- _Problem statement_
Beneath this sentence is a set of records; write each of them out exactly.

- _Records provided_

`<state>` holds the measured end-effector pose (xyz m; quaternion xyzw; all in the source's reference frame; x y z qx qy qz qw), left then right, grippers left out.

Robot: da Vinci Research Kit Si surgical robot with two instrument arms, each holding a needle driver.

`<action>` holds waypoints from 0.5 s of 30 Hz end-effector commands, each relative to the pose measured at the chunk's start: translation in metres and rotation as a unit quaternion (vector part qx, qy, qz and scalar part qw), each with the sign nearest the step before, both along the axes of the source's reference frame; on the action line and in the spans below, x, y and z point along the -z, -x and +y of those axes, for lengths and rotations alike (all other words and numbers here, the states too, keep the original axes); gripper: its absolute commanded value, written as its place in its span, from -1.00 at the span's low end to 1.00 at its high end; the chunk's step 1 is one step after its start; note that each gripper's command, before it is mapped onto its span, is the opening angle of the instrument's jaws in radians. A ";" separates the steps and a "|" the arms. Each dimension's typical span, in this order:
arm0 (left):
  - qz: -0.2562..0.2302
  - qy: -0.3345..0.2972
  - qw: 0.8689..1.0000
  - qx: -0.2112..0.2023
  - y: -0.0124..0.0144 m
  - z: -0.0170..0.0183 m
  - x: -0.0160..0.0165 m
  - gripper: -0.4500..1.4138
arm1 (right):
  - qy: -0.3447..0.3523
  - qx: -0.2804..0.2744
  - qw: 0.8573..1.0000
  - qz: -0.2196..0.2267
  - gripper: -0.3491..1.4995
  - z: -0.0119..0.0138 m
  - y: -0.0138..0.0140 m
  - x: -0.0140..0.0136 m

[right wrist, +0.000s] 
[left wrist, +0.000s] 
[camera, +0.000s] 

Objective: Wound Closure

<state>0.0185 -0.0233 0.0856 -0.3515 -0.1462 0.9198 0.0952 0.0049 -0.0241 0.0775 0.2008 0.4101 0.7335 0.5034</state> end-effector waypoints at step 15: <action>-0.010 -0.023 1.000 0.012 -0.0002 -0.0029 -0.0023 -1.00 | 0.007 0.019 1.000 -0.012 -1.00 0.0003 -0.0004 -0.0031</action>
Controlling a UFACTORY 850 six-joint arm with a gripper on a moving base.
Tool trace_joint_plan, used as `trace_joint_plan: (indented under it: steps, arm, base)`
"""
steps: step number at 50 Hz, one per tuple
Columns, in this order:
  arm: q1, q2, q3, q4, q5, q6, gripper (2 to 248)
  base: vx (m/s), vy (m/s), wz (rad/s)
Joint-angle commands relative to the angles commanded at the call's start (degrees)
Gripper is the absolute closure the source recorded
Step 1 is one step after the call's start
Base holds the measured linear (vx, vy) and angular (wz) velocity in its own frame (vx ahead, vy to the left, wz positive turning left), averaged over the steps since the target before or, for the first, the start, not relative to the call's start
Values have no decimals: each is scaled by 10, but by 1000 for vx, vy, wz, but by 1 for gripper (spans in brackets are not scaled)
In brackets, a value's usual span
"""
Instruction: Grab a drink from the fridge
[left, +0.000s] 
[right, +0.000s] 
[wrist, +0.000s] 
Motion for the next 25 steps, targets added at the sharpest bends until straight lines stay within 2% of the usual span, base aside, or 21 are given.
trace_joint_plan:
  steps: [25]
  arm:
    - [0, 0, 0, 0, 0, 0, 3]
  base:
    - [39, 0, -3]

- _Solution to this exercise_
`<state>` holds the measured end-effector pose (xyz m; quaternion xyzw; all in the source's reference frame; x y z qx qy qz qw), left then right, grippers left out.

Robot: da Vinci Research Kit Si surgical robot with two instrument arms, each holding a needle driver.

`<action>` holds waypoints from 0.5 s of 30 Hz end-effector commands, each relative to the pose measured at the chunk's start: translation in metres and rotation as a unit quaternion (vector part qx, qy, qz and scalar part qw), each with the sign nearest the step before, both along the axes of the source's reference frame; on the action line and in the spans below, x, y and z point along the -z, -x and +y of those axes, for lengths and rotations alike (all other words and numbers here, the states too, keep the original axes); gripper: its absolute commanded value, written as its place in its span, from -1.00 at the span's low end to 1.00 at its high end; the chunk's step 1 is one step after its start; note that each gripper's command, before it is mapped onto its span, is the opening angle of the instrument's jaws in radians. A ";" separates the steps and a "|" the arms. Each dimension's typical span, in this order:
arm0 (left):
  - qz: -0.2562..0.2302
  - qy: -0.3345..0.2972
  - qw: 0.8689..1.0000
  - qx: -0.2112..0.2023
  - y: -0.0124..0.0144 m
  - z: -0.0170..0.0183 m
  - x: -0.0160..0.0165 m
  - gripper: -0.4500..1.4138
arm1 (right):
  - qy: -0.3447..0.3523
  - qx: -0.2804..0.2744
  - qw: 0.8573..1.0000
  - qz: -0.2196..0.2267
  - gripper: -0.3491..1.4995
  - z: -0.0119..0.0138 m
  - y: -0.0138..0.0140 m
  - x: -0.0140..0.0136 m

[right wrist, +0.000s] 
[left wrist, +0.000s] 
[camera, +0.000s] 

Objective: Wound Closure

<state>0.0185 -0.0233 0.0856 -0.3515 -0.1462 0.9198 0.0952 0.0049 -0.0241 0.0775 0.2008 0.4101 0.7335 0.5034</state> end-effector waypoints at step 15: <action>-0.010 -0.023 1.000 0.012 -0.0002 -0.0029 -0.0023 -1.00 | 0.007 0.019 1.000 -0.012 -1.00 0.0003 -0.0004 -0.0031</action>
Controlling a UFACTORY 850 six-joint arm with a gripper on a moving base.
Tool trace_joint_plan, used as `trace_joint_plan: (indented under it: steps, arm, base)`
"""
steps: step number at 50 Hz, one per tuple
Columns, in this order:
  arm: q1, q2, q3, q4, q5, q6, gripper (2 to 248)
  base: vx (m/s), vy (m/s), wz (rad/s)
Joint-angle commands relative to the angles commanded at the call's start (degrees)
Gripper is the absolute closure the source recorded
Step 1 is one step after the call's start
Base holds the measured linear (vx, vy) and angular (wz) velocity in its own frame (vx ahead, vy to the left, wz positive turning left), averaged over the steps since the target before or, for the first, the start, not relative to the call's start
Values have no decimals: each is scaled by 10, but by 1000 for vx, vy, wz, but by 1 for gripper (spans in brackets are not scaled)
In brackets, a value's usual span
"""
Instruction: Grab a drink from the fridge
[left, +0.000s] 
[right, +0.000s] 
[wrist, +0.000s] 
Motion for the next 25 steps, targets added at the sharpest bends until straight lines stay within 2% of the usual span, base aside, or 21 are given.
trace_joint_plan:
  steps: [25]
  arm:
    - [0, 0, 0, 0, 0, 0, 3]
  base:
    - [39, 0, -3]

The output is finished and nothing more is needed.